1. Impact of Emergency Use Authorization on Mandatory Vaccination Programs

Employers should be aware of potential exposure derived from the EUA statute. The statute providing for EUA contains a provision that states that the FDA must inform individuals receiving the vaccine “of the option to accept or refuse administration of the product.”5 Accordingly, the fact sheets for each of the authorized vaccines require the person administering the vaccine to advise the recipient of the right to accept or refuse the vaccine.6 This has triggered at least one lawsuit in which an employee has argued that the employer should be enjoined from terminating the employee’s employment for refusing to become vaccinated.7 It is unclear how this lawsuit will proceed, but employers should be mindful of the impact of tortious wrongful discharge law in Maryland, a court-developed doctrine that prohibits terminations that violate clear manifestations of public policy. 

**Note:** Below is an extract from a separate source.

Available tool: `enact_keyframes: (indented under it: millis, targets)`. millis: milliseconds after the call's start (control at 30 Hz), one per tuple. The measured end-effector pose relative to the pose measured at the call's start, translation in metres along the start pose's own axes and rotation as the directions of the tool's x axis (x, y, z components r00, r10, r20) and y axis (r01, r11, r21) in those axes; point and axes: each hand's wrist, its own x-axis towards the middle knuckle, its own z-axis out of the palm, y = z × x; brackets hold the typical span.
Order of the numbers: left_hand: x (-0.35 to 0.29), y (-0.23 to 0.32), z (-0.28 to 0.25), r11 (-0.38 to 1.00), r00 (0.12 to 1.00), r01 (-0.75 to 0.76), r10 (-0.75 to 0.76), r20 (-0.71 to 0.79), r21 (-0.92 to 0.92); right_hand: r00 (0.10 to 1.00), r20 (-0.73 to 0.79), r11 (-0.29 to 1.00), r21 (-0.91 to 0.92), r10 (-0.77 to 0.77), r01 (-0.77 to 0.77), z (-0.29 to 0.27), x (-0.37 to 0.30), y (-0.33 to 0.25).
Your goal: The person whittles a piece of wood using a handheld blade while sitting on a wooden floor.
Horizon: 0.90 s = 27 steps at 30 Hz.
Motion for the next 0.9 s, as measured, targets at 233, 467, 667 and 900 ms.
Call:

Unlike the ADA and Title VII analysis below, which applies only to employees in certain protected classes, potential exposure for wrongful discharge extends to any employee preferring not to become vaccinated. Employees can bring four types of wrongful discharge claims in Maryland: (1) termination for exercising a legal duty, (2) termination for refusal to engage in criminal conduct, (3) termination for exercising a legal right, and (4) termination for reporting an employer’s failure to perform a specific duty.8 Employees may argue that refusing the vaccine would be the exercise of a legal right embodied in the EUA law. Whether such a termination would violate a clear mandate of public policy and be found unlawful by a court is an open question. Of course, the FDA is evaluating the vaccines for full approval. Assuming the vaccines obtain full approval, such an argument would no longer be viable because there would be an absence of statutory language upon which to base the public policy argument. In the meantime, employers considering implementing mandatory vaccination programs should consult with counsel about whether their unique needs are sufficiently compelling to override the risk that a court could find a clear mandate of public policy within the EUA statute.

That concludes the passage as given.